Each '.m' file is also saved as a '.txt' file so users without MatLab can view model files.
Pesticides Model .m Files Note: Indentation below represent program heirarchy of information flow and whether program is called. program_pesticide.m sub_program_pesticide.m dailyofePestsimTrans.m sub_program_pesticide_buff.m dailyofePestsimTransBuff.m
Phosphorus Model .m Files Note: Indentation below represent program heirarchy of information flow and whether program is called. program_p.m sub_program_p.m dailyofePsimTrans.m arrhenius.m sub_program_p_buff.m dailyofePsimTransBuff.m arrhenius.m
Nitrogen Model .m Files Note: Indentation below represent program heirarchy of information flow and whether program is called. program_n.m sub_program_n.m dailyofeNsiM1layTrans.m arrhenius.m moistfact.m microbfact.m sub_program_n_buff.m dailyofeNsiM1layTransBuff.m arrhenius.m moistfact.m microbfact.m
Please see the sample output folder in each chemistry module's directory for information on output formatting (ReadMe_*.txt).

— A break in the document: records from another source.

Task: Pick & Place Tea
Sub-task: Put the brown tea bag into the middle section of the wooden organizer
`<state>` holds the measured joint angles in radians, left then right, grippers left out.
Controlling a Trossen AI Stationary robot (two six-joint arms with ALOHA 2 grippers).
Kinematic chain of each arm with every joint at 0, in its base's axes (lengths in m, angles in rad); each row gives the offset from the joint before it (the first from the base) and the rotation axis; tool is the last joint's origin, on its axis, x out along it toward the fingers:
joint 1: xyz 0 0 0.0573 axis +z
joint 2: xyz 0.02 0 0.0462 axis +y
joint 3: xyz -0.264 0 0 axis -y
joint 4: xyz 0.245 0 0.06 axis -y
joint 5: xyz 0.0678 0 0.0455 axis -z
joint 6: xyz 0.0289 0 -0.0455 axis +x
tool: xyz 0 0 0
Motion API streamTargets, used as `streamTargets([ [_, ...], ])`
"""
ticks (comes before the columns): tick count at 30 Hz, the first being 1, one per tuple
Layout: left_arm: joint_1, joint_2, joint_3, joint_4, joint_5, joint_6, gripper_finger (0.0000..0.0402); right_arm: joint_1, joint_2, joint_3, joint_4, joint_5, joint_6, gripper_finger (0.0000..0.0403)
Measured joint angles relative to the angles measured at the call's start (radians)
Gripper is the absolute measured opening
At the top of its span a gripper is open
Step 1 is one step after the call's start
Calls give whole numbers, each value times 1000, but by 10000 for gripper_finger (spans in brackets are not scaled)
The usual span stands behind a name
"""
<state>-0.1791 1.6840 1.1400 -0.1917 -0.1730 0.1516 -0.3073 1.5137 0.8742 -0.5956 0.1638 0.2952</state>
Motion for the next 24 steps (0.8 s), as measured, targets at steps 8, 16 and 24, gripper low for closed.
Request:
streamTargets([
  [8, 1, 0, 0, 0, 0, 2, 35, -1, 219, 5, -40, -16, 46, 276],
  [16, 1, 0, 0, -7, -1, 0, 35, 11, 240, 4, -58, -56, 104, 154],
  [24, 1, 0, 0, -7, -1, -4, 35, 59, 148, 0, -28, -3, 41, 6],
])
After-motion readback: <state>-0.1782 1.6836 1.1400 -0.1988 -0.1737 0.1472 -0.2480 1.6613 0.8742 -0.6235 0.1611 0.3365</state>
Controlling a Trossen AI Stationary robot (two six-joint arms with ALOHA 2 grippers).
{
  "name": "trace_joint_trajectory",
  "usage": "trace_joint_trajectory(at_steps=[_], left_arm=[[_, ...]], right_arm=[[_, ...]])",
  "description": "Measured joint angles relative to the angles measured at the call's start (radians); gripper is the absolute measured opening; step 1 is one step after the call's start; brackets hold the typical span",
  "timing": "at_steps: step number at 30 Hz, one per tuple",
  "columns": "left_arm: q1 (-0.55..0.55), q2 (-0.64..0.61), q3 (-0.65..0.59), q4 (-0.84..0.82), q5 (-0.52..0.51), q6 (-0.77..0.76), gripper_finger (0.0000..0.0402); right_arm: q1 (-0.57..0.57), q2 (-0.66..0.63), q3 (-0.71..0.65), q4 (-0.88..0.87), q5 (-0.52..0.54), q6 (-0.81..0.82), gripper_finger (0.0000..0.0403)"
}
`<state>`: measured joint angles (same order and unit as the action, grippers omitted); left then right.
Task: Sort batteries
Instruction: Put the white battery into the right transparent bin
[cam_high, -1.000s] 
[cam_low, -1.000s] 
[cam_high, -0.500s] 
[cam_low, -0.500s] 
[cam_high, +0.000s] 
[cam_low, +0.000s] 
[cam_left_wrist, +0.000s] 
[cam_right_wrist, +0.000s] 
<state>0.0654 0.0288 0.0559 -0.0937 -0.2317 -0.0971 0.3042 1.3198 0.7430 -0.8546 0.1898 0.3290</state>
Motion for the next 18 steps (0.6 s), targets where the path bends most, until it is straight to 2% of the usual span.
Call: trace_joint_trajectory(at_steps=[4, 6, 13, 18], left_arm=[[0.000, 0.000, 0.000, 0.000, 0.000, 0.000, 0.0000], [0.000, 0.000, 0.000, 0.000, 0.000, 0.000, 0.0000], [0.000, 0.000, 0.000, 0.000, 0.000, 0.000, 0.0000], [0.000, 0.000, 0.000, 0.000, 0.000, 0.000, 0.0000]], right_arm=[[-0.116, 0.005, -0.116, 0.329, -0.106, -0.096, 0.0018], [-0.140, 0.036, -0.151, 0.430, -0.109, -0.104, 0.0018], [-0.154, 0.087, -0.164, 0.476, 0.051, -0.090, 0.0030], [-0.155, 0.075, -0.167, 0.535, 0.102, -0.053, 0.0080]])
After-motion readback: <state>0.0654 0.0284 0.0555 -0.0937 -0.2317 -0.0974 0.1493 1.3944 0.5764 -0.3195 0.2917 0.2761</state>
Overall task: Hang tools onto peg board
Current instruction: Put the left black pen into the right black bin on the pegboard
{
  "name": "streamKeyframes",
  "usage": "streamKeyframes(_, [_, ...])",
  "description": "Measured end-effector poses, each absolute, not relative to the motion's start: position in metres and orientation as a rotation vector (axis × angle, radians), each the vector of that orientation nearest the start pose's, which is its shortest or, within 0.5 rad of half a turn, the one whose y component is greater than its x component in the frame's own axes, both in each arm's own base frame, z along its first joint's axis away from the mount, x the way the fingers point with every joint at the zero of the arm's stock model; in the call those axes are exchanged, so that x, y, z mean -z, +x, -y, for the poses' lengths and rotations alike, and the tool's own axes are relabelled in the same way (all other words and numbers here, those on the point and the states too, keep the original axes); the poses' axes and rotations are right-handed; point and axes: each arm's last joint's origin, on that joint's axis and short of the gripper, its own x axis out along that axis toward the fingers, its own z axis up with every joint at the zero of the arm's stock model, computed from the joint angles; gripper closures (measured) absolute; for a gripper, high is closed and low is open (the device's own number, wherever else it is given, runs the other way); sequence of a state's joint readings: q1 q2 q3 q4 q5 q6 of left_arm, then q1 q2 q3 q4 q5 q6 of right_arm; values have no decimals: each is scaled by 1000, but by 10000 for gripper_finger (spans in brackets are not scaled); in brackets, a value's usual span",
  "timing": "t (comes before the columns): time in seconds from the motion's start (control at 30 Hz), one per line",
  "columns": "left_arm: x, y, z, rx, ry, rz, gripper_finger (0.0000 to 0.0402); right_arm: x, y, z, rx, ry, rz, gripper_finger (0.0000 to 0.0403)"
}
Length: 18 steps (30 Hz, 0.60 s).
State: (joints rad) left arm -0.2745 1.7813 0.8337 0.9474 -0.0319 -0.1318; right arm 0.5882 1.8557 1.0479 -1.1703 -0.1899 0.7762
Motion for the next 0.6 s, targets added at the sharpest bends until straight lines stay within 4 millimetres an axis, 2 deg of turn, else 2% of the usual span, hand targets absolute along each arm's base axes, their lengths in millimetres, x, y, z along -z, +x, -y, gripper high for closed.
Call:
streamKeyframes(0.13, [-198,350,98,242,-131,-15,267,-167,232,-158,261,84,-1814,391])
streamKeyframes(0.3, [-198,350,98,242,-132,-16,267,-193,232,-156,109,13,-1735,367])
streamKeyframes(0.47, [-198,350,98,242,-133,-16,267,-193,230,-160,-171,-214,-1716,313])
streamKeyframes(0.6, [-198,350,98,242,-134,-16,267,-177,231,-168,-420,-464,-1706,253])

Please be sure to contact Sheila Saia at [email protected] if you use or modifiy any aspects of this program. HCT-chem is made available under the Open Data Commons Attribution License: http://opendatacommons.org/licenses/by/1.0. For the human readible version of the Open Data Commons Attribution License: http://opendatacommons.org/licenses/by/summary/.
The pesticides component of this model was featured in two peer reviewed publications (see below). Brooks, E.S., S.M. Saia, J. Boll, L. Wetzel, Z.M. Easton, T.S. Steenhuis. 2015. Assessing BMP Effectiveness and Guiding BMP Planning Using Process-Based Modeling. Journal of the American Water Resources Association. 51(2):343-358.
Saia, S.M., E.S. Brooks, Z.M. Easton, C. Baffaut, J. Boll, and T.S. Steenhuis. 2013. Incorporating Pesticide Transport into the WEPP-UI Model for Mulch Tillage and No Tillage Plots with an Underlying Claypan Soil. Applied Engineering in Agriculture. 29(3):373-382.